En su libro ‘El realismo español. Ensayo sobre la manera de ser de los españoles (1943)’, el escritor exiliado Arturo Serrano Plaja hablaba de «Extremadura, la tierra de la miseria y la patria de los conquistadores, la quijotesca región callada y humilde y la de las últimas epopeyas en la guerra civil», presentándola como la tierra por antonomasia de la España popular que resistió, antes que ningún otro país en Europa, el asalto del fascismo organizado de cuatro países. No por nada Extremadura aparece en la novela ‘La esperanza’, de André Malraux, y por el «frente olvidado» (así lo llama José Hinojosa Durán en su magnífico libro) pasaron desde Miguel Hernández al pintor mexicano David Alfaro Siqueiros o el escritor alemán Alfred Kantorowicz.

Se cumplen cuarenta años de la aparición de Extremadura saqueada. Recursos naturales y autonomía regional (1978), libro publicado por Ruedo Ibérico, la gran editorial de la oposición antifranquista, que aún sobrevivió algunos años en la Transición. Mientras en Extremadura se ha olvidado ese libro colectivo, que marcó una época de reivindicaciones autonómicas centradas en la protesta contra la central nuclear de Valdecaballeros, en el espacio cultural Matadero de Madrid se organizaba un debate sobre la vigencia de algunas de sus afirmaciones, casi medio siglo más tarde, a la vez que un homenaje a los autores que participaron en el libro.
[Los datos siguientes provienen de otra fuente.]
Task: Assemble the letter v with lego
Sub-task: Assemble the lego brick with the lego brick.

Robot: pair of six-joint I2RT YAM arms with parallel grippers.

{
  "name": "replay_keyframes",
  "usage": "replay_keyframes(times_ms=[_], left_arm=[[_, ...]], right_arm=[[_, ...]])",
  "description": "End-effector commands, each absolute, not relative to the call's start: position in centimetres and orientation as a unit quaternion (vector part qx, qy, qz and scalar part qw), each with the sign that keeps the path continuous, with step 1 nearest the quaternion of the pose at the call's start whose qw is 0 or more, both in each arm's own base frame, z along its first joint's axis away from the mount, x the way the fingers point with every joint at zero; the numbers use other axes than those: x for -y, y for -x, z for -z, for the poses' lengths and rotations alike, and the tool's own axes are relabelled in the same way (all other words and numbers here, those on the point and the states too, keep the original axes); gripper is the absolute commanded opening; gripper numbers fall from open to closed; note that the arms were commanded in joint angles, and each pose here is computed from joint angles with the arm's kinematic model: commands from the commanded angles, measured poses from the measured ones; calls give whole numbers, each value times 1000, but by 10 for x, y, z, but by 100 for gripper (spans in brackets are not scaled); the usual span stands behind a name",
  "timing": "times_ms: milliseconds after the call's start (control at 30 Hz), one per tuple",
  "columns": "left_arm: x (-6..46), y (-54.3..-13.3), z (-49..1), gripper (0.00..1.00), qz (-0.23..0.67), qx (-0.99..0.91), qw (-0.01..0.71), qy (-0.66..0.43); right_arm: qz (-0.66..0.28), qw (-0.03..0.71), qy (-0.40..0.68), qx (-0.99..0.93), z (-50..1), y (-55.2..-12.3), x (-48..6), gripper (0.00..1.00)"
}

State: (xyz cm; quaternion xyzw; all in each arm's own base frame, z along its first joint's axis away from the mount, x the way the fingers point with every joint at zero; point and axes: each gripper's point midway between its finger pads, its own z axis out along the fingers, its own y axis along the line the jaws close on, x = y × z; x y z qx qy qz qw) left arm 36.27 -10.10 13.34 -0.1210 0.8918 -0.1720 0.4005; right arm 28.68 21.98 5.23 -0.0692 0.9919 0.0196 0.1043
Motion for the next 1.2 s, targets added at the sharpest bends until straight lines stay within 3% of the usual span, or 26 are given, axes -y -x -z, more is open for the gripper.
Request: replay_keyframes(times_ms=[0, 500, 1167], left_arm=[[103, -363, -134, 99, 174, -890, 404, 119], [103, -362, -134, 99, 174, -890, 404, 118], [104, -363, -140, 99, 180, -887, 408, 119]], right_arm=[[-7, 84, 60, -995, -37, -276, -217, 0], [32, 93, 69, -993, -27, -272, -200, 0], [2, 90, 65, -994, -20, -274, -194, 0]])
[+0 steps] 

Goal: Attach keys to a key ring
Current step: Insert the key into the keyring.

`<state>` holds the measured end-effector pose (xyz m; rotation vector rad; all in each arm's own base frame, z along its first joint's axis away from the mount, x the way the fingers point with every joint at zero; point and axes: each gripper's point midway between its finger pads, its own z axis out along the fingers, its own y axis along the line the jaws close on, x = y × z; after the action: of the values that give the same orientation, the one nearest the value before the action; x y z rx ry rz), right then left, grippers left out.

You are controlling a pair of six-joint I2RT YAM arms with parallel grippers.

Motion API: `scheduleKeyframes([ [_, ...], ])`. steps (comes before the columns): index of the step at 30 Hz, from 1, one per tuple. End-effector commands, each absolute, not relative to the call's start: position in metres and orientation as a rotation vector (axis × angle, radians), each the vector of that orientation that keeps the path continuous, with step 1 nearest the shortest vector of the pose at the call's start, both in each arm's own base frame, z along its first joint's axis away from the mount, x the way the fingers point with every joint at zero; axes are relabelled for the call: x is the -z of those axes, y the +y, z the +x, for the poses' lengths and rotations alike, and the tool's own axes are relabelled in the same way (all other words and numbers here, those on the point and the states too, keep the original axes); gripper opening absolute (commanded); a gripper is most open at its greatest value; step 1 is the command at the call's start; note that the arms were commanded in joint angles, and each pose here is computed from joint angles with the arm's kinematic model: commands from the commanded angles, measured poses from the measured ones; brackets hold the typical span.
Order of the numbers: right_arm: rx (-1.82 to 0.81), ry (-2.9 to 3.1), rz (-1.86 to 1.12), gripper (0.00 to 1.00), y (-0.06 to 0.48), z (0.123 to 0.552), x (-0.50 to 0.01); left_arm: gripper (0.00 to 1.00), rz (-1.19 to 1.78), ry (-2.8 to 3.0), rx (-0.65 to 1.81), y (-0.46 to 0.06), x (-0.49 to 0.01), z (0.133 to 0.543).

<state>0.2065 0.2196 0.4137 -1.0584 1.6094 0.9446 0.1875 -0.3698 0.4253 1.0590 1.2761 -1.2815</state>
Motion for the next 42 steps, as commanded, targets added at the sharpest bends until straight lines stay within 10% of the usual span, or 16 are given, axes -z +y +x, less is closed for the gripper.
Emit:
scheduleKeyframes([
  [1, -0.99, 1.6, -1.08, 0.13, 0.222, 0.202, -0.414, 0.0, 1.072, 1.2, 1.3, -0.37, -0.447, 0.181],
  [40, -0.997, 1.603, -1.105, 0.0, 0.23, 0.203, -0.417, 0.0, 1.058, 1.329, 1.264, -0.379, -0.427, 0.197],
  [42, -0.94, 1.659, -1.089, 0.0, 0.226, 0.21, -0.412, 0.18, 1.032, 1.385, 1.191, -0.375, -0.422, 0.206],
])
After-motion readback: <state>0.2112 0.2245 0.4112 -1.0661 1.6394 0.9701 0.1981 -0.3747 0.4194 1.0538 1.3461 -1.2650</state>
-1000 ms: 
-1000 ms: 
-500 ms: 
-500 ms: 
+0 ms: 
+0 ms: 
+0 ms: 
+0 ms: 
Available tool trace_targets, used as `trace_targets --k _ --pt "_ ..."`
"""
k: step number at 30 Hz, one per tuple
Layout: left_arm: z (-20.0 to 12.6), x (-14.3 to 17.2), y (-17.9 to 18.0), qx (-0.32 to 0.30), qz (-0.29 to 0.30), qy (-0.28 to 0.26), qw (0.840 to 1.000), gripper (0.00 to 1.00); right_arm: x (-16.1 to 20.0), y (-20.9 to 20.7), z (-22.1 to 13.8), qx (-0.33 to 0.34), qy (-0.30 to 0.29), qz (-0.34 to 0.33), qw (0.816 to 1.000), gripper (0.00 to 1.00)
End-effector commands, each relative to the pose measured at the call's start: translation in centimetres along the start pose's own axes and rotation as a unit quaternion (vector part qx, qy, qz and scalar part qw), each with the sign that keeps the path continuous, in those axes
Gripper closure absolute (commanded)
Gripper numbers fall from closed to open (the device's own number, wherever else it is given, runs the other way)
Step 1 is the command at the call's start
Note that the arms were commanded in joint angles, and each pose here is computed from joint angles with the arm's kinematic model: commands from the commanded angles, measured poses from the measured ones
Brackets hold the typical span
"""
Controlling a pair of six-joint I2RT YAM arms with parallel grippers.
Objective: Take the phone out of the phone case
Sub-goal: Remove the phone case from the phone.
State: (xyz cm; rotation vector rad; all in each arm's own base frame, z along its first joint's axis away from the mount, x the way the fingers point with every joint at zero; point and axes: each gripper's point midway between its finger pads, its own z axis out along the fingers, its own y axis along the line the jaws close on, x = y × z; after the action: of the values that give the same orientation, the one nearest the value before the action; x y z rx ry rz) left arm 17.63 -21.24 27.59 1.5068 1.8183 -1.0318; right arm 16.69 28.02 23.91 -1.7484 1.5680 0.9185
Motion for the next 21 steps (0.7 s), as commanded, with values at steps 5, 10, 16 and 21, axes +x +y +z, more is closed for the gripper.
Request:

Resulta curioso cómo algunos siguen dejando que les pongan etiquetas y hasta se las creen. Recuerdo cuando, al iniciar mi año como lector en la República Checa, pregunté si conocían la región de Extremadura. Una estudiante dijo que sí, que le sonaba como «la región más pobre» de España. La «tierra de la miseria», otra vez. Yo la rebatí, diciendo que ya no era una región pobre y el nivel de vida era igual o mayor que en su país. Pero muchas veces la actitud es la contraria: un victimismo llorón por lo que no tenemos, como grandes aeropuertos o trenes de alta velocidad, propios de núcleos turísticos o industrializados. La paradoja es que, cuando aparecen proyectos de alcance, suscitan más oposición que otra cosa, desde Villafranca a Cáceres o Valdecañas. Este verano El País publicó un reportaje sobre las maravillas de la comarca de la Siberia extremeña y sus posibilidades turísticas. Cuando pasé a leer los comentarios, me quedé atónito al comprobar cómo muchos declaraban que allí «se vive muy bien sin turistas» y que no querían que se convirtiera en «un estercolero como Murcia o Valencia».

Quienes se fueron de Extremadura han visto luego las ventajas de residir en un entorno de dimensiones cómodas y con los precios más baratos de España. Amigos en Madrid que viven en pisos minúsculos por los que pagan más del doble de alquiler, sin poder permitirse encender la calefacción ni el aire acondicionado, por no hablar de irse de vacaciones salvo al pueblo. Aquí, desde luego, viven bastante bien quienes han podido colocarse en el sector público, no por nada es la región de los opositores. El reto es crear un entramado más sólido de actividad productiva que no precise del continuo abono público. En otros lugares, el turismo y la industria no son incompatibles con la naturaleza. Extremadura es una región única en Europa y, a partir de esa unicidad, es posible una prosperidad mayor, con iniciativa y sin esperarlo todo de los demás.